Again, it's just another symbol. But unlike $\aleph$, there are actually several different mathematical structures that make use of the symbol $\infty$ to denote an element. The most common structures you'd encounter are the projective real numbers and the extended real numbers (Look them up!) (In the latter, $\infty$ is really just shorthand for $+\infty$).

Is there any sensible way of comparing $$\aleph_0$$ and $$\infty$$? After all the cardinality of {1, 2, 3} is also a member of the set.
No and yes. The most common uses of those symbols lie in different structures, without any "default" conventional way to convert between them. But that said, it is occasionally useful to observe the fact that the closed interval $[0, \aleph_0]$ of cardinal numbers and the interval $[0, +\infty]$ of extended natural numbers are isomorphic as ordered sets. (Equivalently, as topological spaces, when given the order topology)

Hoping I may be permitted to make a belated contribution here.

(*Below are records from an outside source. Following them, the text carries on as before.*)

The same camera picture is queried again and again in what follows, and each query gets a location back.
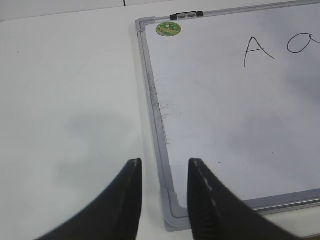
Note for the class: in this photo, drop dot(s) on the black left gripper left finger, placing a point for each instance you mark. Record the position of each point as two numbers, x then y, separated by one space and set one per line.
113 215

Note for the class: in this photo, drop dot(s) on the white board with grey frame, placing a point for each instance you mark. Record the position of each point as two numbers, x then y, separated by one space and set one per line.
238 88

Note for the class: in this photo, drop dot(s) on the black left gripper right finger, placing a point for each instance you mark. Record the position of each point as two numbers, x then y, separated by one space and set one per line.
215 213

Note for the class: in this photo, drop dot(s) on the black and silver hanging clip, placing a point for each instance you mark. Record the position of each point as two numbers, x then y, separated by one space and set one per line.
186 15

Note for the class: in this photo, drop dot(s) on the round green magnet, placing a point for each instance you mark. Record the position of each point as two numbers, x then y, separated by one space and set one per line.
168 29

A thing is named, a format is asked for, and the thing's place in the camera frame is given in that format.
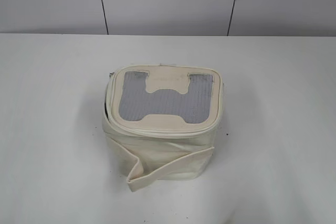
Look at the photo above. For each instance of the cream fabric zipper bag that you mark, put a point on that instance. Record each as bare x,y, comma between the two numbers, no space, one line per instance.
162,120

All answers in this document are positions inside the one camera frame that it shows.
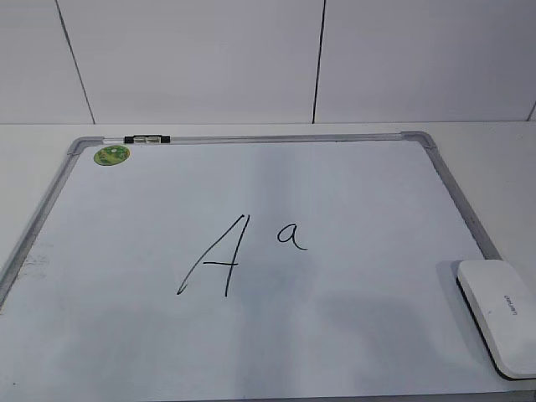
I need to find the white board eraser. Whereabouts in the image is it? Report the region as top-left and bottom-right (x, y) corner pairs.
(456, 260), (535, 380)

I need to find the round green sticker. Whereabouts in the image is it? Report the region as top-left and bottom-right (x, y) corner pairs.
(94, 145), (131, 167)

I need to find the white board with aluminium frame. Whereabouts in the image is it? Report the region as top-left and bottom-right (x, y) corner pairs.
(1, 131), (535, 401)

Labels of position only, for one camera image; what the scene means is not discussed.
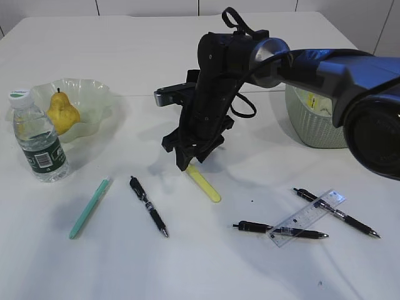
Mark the mint green pen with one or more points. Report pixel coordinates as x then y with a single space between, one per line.
84 216

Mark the yellow white waste paper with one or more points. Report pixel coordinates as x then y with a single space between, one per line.
320 105

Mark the green wavy glass plate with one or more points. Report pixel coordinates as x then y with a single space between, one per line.
91 98

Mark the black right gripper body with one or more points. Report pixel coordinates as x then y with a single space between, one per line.
184 138

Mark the transparent plastic ruler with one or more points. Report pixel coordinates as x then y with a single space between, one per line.
306 216

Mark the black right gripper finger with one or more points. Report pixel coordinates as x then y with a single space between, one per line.
184 157
201 157

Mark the black square pen holder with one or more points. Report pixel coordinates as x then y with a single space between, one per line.
192 77

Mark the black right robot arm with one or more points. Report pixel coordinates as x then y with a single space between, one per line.
363 90

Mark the clear water bottle green label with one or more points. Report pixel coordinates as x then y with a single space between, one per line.
37 137

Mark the black pen under ruler top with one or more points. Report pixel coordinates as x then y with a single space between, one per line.
337 213

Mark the yellow pen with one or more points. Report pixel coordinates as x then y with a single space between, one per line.
203 184

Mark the black pen centre left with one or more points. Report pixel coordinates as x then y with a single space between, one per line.
142 196

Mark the black pen under ruler bottom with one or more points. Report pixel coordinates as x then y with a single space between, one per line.
285 231

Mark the black pen under ruler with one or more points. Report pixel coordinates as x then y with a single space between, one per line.
285 231
337 213

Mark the green woven plastic basket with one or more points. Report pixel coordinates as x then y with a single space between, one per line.
314 130

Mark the yellow pear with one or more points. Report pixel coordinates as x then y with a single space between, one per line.
62 113

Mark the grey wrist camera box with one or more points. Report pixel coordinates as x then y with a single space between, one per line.
176 94

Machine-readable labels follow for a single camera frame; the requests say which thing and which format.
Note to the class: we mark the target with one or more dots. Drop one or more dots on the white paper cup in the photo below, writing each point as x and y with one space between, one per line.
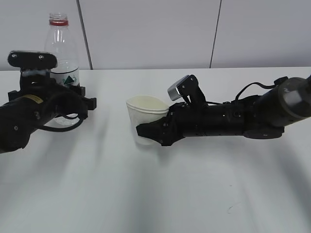
145 109

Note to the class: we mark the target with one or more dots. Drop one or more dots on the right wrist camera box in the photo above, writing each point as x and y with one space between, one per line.
188 89

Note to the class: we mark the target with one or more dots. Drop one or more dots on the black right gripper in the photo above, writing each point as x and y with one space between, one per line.
180 122

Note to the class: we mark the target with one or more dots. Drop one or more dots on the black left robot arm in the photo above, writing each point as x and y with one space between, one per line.
15 135

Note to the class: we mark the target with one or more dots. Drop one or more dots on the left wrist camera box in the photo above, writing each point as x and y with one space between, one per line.
32 60

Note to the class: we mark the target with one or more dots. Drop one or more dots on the clear water bottle red label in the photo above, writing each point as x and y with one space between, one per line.
61 44

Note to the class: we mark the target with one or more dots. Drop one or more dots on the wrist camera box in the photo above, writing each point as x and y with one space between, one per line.
32 60
188 89

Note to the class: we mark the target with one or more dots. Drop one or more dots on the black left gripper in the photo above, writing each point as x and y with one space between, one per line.
41 98

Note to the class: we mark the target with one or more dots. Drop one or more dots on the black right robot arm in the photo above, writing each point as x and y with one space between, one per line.
265 116

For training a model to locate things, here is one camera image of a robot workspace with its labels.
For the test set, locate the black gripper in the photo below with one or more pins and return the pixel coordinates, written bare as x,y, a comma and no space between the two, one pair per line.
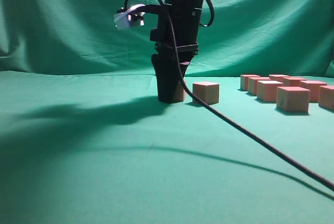
185,22

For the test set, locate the pink cube column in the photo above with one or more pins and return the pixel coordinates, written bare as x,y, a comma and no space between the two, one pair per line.
293,99
278,77
314,87
208,92
252,84
244,81
326,99
180,93
267,90

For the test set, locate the green cloth backdrop and cover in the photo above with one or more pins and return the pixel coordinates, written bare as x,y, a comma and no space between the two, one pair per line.
85,140

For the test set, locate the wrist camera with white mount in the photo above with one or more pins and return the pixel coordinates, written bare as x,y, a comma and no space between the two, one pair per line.
131,17

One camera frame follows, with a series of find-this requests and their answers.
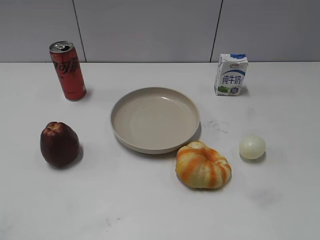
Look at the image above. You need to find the orange striped croissant bread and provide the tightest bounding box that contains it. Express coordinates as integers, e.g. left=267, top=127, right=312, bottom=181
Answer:
left=175, top=141, right=232, bottom=189

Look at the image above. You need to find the beige round plate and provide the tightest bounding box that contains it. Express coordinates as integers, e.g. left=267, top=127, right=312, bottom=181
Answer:
left=110, top=87, right=201, bottom=155

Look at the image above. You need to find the white blue milk carton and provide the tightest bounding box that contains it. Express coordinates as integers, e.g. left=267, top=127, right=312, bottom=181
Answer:
left=213, top=53, right=249, bottom=96

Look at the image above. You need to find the white peeled onion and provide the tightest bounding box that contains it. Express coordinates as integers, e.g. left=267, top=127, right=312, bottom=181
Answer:
left=239, top=135, right=267, bottom=160

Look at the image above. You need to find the dark red wax apple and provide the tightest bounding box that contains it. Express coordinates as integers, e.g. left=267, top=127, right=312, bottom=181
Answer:
left=40, top=121, right=80, bottom=169

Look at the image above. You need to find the red cola can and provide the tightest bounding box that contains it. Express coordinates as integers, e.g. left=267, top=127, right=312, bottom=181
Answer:
left=49, top=40, right=87, bottom=101

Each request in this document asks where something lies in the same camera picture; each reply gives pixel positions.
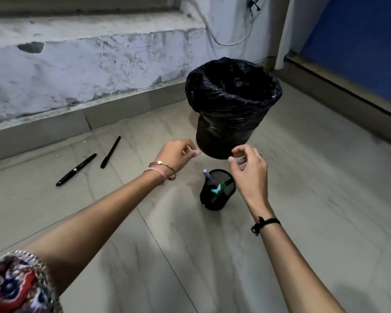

Summarising the key points from some of the other posts:
The key to the problem is that the new 'number' generated by the diagonal argument will have an infinite number of non-zero digits resulting from the infinite number of leading zeros in the original numbers. Such a number is not an integer since, although the set of integers has an infinite number of members, each individual member is finite and must have a finite number of non-zero digits.
i was actually having a ton of trouble figuring out what everyone was saying until i read this post. thanks alot!